● WHAT THE TASK ASKS
Repeat exactly, and only, the lines of the entries below from the one with "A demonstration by" through the one with "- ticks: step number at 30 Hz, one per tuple", both ends included.
== == ==
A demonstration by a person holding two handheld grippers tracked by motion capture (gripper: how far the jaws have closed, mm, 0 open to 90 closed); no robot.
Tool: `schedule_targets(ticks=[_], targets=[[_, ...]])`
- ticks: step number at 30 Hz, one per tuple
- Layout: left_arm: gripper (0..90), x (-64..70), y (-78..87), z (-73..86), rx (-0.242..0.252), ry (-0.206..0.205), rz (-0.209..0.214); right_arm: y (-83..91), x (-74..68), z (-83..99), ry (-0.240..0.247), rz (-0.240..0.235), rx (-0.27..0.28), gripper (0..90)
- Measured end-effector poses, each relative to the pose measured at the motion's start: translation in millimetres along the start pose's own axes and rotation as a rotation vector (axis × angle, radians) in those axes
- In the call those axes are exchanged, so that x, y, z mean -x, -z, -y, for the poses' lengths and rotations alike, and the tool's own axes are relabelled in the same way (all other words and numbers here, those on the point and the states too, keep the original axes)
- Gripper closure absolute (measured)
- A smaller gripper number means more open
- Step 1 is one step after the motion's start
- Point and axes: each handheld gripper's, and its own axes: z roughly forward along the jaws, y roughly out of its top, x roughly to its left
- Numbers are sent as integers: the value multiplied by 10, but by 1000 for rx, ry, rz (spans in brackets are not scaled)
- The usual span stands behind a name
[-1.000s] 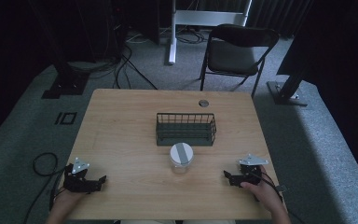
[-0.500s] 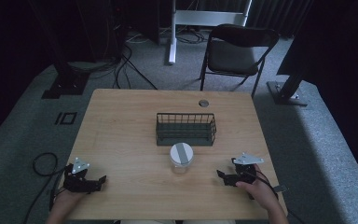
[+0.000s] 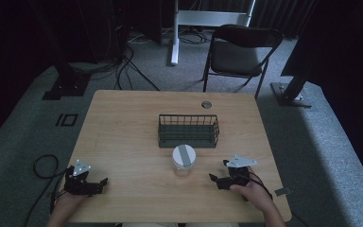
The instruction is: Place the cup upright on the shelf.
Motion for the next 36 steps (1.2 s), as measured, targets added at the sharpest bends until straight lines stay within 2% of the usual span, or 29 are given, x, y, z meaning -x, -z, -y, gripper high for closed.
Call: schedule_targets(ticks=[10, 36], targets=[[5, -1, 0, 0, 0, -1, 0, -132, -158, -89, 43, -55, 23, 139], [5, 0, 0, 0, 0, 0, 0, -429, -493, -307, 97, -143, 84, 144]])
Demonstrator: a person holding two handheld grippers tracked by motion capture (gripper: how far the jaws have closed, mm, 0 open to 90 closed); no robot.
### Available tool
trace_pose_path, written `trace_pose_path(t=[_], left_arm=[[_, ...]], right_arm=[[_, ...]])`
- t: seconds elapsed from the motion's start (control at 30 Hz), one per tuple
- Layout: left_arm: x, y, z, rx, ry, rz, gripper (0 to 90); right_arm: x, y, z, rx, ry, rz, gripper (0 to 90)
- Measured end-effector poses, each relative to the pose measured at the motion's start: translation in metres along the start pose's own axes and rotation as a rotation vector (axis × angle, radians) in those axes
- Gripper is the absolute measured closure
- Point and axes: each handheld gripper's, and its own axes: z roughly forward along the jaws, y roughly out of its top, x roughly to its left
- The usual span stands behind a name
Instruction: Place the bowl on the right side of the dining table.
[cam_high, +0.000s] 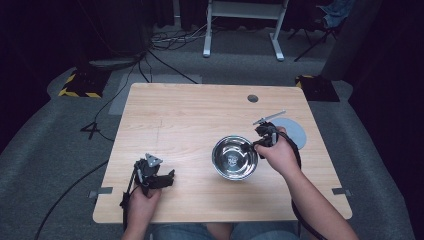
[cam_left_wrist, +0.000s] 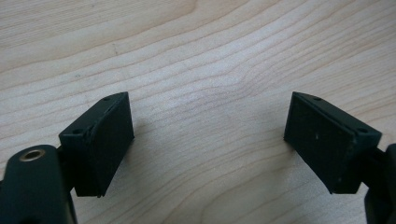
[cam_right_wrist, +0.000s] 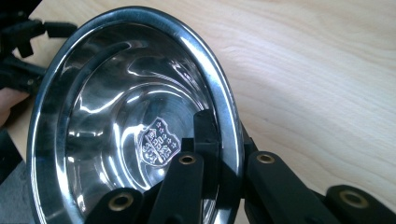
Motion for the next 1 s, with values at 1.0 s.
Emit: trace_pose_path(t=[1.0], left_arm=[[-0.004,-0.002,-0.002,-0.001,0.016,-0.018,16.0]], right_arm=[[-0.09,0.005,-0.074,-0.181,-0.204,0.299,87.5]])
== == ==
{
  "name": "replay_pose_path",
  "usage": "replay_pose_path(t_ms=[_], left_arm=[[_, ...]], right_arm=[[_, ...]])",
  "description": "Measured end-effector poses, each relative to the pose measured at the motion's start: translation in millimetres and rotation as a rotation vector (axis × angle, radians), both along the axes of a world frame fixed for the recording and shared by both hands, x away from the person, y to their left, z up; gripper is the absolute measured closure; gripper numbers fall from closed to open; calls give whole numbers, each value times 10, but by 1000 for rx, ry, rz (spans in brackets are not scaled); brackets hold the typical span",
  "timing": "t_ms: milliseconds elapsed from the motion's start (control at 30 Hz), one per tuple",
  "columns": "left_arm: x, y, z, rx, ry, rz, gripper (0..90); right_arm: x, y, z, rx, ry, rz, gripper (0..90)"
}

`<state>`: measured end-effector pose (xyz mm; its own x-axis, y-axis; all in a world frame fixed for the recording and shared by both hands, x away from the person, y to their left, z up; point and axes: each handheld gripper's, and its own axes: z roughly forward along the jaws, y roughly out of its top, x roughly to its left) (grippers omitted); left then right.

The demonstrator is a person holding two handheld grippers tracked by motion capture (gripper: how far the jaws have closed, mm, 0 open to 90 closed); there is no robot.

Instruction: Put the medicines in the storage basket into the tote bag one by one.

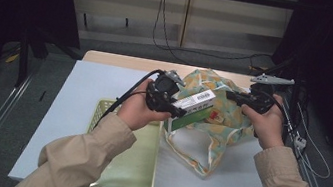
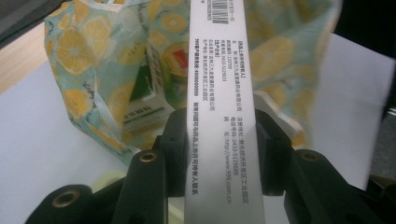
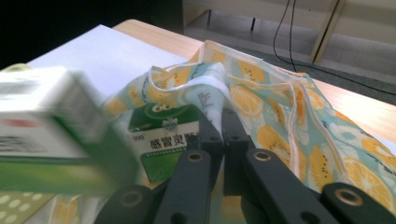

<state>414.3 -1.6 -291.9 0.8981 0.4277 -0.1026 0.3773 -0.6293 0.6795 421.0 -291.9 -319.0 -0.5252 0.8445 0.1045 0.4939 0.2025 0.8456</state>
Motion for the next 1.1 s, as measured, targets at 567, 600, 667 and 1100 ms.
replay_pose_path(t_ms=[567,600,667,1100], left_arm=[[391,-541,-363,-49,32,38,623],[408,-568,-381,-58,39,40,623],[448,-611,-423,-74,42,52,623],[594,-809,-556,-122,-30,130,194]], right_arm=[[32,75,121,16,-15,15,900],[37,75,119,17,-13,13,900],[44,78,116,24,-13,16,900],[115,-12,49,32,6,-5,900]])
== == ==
● EXERCISE ANSWER
A demonstration by a person holding two handheld grippers tracked by motion capture (gripper: how far the jaws have closed, mm, 0 open to 90 closed); no robot.
Tool: `schedule_targets(ticks=[_], targets=[[_, ...]])`
- ticks: step number at 30 Hz, one per tuple

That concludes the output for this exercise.